Every Lambda function I have written that touches S3 has the same three lines of plumbing:
s3.download_file(bucket, key, "/tmp/input.csv")
process("/tmp/input.csv", "/tmp/output.csv")
s3.upload_file("/tmp/output.csv", bucket, output_key)
Download. Process. Upload. Clean up /tmp. Handle the edge case where /tmp is full from a previous invocation. Handle the edge case where the download fails halfway. Handle the edge case where you run out of the 10 GB ephemeral limit because someone uploaded a file larger than you expected.

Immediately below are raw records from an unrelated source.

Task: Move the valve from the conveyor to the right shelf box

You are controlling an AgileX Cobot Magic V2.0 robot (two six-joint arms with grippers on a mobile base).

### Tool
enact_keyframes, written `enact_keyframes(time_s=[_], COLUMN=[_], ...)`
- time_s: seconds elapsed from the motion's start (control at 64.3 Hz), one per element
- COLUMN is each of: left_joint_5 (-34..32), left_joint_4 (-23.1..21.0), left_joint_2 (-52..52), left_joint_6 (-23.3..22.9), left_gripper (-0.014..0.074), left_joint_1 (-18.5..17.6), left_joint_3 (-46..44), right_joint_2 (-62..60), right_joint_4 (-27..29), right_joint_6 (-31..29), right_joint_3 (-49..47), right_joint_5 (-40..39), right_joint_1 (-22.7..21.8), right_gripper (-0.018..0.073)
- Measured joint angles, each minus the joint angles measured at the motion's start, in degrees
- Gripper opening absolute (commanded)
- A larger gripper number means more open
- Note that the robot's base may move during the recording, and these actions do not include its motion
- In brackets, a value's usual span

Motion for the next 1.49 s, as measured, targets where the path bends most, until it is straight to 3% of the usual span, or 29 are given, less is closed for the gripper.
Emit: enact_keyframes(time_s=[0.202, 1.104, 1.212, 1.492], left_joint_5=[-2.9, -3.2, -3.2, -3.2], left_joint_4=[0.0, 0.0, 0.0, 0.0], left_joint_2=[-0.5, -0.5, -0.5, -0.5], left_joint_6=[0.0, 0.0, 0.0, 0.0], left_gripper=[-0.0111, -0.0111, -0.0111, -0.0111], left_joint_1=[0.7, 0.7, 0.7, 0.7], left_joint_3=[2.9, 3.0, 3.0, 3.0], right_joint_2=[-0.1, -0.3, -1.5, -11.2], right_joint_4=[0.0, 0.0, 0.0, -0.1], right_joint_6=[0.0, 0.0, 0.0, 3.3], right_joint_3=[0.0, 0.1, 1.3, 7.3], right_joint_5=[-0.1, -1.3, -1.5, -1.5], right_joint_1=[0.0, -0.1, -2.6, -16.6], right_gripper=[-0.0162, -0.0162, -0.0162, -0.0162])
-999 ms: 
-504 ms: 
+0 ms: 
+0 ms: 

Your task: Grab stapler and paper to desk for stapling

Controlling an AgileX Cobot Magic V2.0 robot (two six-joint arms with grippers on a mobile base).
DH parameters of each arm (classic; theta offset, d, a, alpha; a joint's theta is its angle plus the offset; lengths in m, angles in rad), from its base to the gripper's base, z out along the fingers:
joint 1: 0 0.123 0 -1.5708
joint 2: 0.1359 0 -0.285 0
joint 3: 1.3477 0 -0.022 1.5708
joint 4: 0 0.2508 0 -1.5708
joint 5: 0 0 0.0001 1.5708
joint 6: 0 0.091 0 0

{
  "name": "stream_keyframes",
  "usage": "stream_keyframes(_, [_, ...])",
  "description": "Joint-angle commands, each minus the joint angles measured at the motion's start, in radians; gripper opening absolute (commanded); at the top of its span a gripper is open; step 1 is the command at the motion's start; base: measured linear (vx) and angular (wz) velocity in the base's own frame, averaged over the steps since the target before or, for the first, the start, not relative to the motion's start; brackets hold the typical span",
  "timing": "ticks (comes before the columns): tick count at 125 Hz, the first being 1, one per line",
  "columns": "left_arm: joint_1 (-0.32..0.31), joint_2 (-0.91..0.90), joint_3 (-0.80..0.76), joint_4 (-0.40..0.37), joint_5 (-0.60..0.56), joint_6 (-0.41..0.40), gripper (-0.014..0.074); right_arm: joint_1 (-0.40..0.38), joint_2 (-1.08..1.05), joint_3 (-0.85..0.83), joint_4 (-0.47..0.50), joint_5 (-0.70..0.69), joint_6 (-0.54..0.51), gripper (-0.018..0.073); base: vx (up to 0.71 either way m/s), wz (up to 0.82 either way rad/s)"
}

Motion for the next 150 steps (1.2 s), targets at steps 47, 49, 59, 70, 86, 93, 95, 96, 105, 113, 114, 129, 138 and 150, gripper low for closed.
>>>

S3 Files makes all of that go away. You mount the bucket at /mnt/workspace and use open(). The file is right there. You write the output. It syncs to S3.
The Problem It Solves
Lambda functions that process files from S3 have always followed the same ritual:
- Download the object from S3 to
/tmp - Process it with whatever tool expects a file path
- Upload the result back to S3
- Clean up
/tmpso the next invocation doesn't run out of space
This works. It also creates problems.
/tmp is ephemeral. It's limited to 10 GB. It's not shared between invocations on different execution environments. If your function fails halfway through processing, you retry the entire download. If multiple functions need the same reference file, each one downloads its own copy.
For a single CSV transform, the overhead is tolerable. For a pipeline that processes PDFs, images, video, or runs tools like ffmpeg, imagemagick, trivy, or semgrep, the download-process-upload loop becomes the majority of your code and the majority of your execution time.
S3 Files eliminates the loop. Your function mounts the bucket and reads files directly.
How It Works
S3 Files is a managed NFS v4.1+ file system built on Amazon EFS that presents your S3 bucket as a directory tree. When you mount it on a Lambda function, the function sees files and directories at /mnt/your-path. Under the hood, the data still lives in S3.
The architecture uses what AWS calls "stage and commit":
- Your function reads and writes files through the NFS mount
- An EFS caching layer stores actively accessed data for low-latency access (~1ms)
- Changes written through the mount are exported back to S3 within minutes
- Changes made directly through the S3 API appear in the file system within seconds (sometimes longer)
The two layers are explicitly separate. The file system side gives you NFS close-to-open consistency. The S3 side gives you standard strong consistency. Each preserves its own semantics.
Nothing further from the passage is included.